Segment Start: Recorded information

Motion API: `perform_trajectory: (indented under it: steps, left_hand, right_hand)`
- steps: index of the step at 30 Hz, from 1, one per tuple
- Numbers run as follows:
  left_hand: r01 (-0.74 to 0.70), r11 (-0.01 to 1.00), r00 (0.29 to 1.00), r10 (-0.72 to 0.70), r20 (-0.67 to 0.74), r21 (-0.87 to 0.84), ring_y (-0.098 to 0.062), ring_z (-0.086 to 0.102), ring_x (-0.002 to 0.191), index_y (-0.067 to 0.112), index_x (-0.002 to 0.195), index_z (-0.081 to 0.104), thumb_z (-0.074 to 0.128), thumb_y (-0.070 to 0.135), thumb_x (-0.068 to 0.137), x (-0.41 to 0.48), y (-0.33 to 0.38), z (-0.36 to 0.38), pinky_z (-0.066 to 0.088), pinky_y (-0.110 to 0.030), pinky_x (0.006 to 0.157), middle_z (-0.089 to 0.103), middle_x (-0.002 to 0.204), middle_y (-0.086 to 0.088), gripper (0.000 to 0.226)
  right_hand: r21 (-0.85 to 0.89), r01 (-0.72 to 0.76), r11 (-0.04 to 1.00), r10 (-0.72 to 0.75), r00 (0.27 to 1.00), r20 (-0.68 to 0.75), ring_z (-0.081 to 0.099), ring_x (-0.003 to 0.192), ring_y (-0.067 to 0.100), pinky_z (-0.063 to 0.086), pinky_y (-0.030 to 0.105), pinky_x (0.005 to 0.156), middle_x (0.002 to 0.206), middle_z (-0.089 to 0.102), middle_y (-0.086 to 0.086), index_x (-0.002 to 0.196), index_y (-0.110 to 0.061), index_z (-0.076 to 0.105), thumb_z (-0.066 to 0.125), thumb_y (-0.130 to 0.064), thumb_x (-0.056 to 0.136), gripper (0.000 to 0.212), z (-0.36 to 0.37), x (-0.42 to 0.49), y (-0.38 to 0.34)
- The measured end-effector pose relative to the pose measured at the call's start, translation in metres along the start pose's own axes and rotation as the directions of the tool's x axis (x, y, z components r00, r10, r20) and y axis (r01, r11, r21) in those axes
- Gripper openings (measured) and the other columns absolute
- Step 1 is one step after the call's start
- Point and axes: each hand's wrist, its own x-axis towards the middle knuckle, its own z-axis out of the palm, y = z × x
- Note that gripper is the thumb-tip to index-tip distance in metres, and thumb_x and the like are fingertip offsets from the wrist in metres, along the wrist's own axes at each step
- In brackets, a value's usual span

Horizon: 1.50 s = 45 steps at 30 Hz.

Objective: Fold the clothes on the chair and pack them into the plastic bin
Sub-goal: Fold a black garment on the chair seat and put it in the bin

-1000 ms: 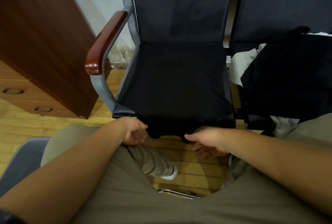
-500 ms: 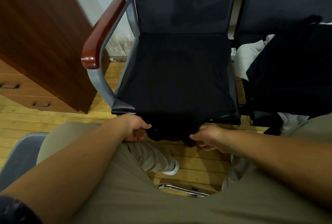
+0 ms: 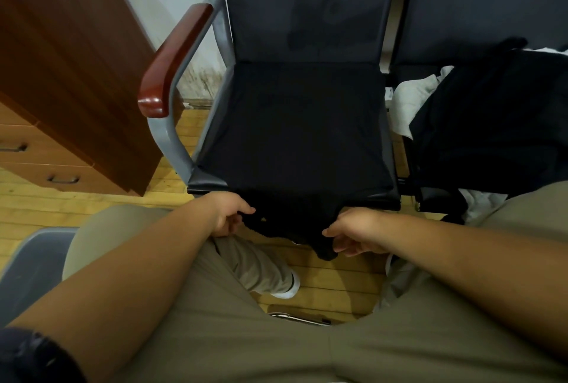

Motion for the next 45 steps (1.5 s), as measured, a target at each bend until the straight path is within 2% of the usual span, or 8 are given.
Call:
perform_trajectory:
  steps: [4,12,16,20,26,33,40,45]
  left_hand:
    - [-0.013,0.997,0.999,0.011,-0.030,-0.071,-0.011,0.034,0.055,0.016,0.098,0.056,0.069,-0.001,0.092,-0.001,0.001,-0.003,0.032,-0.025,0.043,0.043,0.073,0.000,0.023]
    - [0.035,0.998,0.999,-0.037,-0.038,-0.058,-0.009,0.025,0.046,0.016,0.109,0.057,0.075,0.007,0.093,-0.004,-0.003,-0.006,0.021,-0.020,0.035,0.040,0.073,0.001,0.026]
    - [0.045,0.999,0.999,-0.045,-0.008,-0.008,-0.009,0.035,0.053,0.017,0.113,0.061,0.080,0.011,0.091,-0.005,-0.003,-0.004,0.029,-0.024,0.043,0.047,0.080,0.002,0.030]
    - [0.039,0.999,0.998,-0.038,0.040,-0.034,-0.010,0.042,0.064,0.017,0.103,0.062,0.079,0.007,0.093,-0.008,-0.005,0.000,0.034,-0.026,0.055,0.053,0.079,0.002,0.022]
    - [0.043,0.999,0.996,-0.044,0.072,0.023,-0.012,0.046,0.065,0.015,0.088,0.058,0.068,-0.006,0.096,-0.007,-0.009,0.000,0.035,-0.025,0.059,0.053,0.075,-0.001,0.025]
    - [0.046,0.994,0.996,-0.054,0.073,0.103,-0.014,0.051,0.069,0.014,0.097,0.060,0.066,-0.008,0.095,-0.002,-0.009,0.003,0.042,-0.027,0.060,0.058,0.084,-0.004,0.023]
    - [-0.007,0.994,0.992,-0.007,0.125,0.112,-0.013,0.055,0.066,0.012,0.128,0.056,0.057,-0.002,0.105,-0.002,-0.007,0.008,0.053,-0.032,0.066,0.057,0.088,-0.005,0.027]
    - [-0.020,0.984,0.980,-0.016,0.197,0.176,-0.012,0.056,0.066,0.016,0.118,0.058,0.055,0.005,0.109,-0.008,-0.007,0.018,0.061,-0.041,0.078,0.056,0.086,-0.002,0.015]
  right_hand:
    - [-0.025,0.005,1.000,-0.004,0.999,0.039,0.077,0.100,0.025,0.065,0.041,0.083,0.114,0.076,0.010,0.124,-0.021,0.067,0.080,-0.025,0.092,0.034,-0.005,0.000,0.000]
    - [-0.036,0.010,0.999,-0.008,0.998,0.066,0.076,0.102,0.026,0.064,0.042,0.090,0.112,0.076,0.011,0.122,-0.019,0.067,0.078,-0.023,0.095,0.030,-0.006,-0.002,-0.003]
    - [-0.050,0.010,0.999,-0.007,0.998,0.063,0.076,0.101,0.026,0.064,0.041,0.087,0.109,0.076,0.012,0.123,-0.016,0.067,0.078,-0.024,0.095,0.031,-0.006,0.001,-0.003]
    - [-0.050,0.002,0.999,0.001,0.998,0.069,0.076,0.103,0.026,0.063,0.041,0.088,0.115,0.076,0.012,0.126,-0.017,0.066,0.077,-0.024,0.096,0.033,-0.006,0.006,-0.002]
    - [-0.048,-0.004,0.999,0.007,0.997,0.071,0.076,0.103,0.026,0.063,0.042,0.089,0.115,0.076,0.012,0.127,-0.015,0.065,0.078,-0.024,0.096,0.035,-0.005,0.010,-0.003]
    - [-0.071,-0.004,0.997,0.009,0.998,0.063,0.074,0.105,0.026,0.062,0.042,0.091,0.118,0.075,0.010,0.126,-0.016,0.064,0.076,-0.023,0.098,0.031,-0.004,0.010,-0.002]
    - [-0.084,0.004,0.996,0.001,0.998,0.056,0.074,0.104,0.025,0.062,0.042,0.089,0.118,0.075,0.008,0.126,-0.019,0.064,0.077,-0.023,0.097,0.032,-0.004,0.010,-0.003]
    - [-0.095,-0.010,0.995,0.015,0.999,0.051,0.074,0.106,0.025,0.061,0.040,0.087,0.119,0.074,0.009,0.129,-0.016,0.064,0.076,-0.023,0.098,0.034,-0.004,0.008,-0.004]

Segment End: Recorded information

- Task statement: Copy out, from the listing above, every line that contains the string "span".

- The answer:
- In brackets, a value's usual span
Motion for the next 45 steps (1.5 s), as measured, a target at each bend until the straight path is within 2% of the usual span, or 8 are given.

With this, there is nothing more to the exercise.